SAN FRANCISCO — The nation may soon have an answer to a legal question for the ages: Does a monkey have standing to sue for copyright infringement?
At a hearing Wednesday, U.S. District Judge William Orrick III of the Northern District of California seemed highly skeptical of a lawsuit brought by animal rights advocates on behalf of Naruto, the crested macaque who shot a series of sensational selfies using a nature photographer’s camera.
Many federal statutes give humans the right to sue on animals’ behalf but the Copyright Act isn’t one of them, Orrick said. The judge indicated that he would likely offer People for the Ethical Treatment of Animals and Dr. Antje Englehardt a chance to amend their complaint, but said he doesn’t see a viable way for them to establish standing to sue.

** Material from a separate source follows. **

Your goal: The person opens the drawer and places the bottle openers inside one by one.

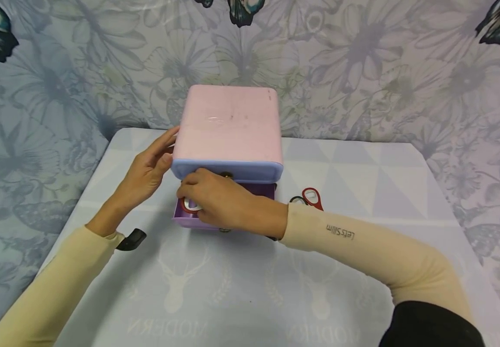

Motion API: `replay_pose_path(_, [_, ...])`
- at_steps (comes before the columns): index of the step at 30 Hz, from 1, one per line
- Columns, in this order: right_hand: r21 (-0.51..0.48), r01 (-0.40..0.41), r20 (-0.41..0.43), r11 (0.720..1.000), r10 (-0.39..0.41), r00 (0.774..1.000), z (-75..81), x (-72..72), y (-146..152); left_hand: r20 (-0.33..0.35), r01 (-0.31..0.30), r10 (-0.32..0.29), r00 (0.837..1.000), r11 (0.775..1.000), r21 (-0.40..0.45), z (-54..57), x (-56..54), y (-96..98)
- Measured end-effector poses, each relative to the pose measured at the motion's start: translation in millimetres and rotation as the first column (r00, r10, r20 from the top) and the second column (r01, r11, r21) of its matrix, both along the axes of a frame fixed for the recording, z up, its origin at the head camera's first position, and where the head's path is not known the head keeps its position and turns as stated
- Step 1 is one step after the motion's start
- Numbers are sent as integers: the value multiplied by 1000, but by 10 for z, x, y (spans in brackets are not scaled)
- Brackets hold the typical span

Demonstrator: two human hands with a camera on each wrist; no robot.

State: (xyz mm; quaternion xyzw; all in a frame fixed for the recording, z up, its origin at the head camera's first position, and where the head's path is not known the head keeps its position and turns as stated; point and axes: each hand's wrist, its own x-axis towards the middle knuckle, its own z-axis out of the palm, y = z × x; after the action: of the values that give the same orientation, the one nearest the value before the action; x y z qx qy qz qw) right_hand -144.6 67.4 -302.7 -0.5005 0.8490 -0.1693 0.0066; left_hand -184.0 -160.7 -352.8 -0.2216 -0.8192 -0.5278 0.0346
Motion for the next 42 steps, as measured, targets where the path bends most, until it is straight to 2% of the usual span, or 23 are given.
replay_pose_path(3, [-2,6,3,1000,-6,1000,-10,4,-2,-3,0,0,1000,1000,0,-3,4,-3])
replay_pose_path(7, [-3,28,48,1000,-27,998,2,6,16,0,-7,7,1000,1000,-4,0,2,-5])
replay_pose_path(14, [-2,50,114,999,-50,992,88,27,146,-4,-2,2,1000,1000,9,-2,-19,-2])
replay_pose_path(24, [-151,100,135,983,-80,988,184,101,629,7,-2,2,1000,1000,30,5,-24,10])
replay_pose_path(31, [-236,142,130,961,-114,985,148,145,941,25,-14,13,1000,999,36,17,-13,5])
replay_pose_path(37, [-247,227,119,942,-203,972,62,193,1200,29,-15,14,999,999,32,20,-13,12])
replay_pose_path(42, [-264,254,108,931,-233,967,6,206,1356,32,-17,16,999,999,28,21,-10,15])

Representing Naruto’s interest, Irell & Manella’s David Schwarz had argued that the definition of “authorship” under the Copyright Act is broad enough to cover the so-called “monkey selfie” and has been interpreted to encompass more than just individual human beings, pointing in particular to corporations. Schwarz conceded that there are no examples of an animal being granted a copyright but added that courts historically denied rights to people “because of the color of their skin.”
“That’s quite a stretch, Mr. Schwarz,” Orrick said.
“I certainly wouldn’t make that the centerpiece of any argument today,” Schwarz responded. He then added that slaves could not own patent rights prior to the passage of the Fourteenth Amendment.
The photo of the grinning primate went viral after Naruto allegedly captured it with the camera of photographer David John Slater on the island of Sulawesi in Indonesia. There is some dispute between the parties over whether the monkey in the photo is actually Naruto or one of the other monkeys Slater encountered on his visit.
Slater has also claimed a copyright interest in the photo, Schwarz pointed out. “The question is not whether there is an author,” Schwarz said. “If there is an author, it must follow that there is a copyright.”
An interpretation that bars animals from copyright protections, he said, could also foreclose protection for works created by artificial intelligence.
Slater’s lawyer, Berkeley solo Andrew Dhuey, advised Orrick not to consider policy arguments. “We’re engaging in a something of a Socratic debate here in a federal court and that’s not appropriate,” Dhuey said.
Cooley special counsel Angela Dunning, representing co-defendant Blurb, a self-publishing website that published a book containing the monkey photos, added that it was Slater’s act of publication that warranted copyright protection and not the monkey’s click of his camera. “If it weren’t for the human intervention here, this photo never would have gone to the public,” Dunning said.
Naruto’s lawyers are demanding Slater hand over profits from the book, saying the money would be used to help preserve the monkey’s habitat on an Indonesian island.
At the close of the hearing, Dhuey asked the judge to dismiss the case without leave to amend. But Orrick, citing an earlier ruling from the U.S. Court of Appeals for the Ninth Circuit that admonished him for declining to grant leave to amend, said he was likely to give the plaintiffs that opportunity. The judge said that the plaintiffs might not take him up on that offer if the issues they wish to appeal are teed up after his written order.
Irell’s Schwarz said following the hearing that plaintiffs would need to see the judge’s order before determining how to move forward.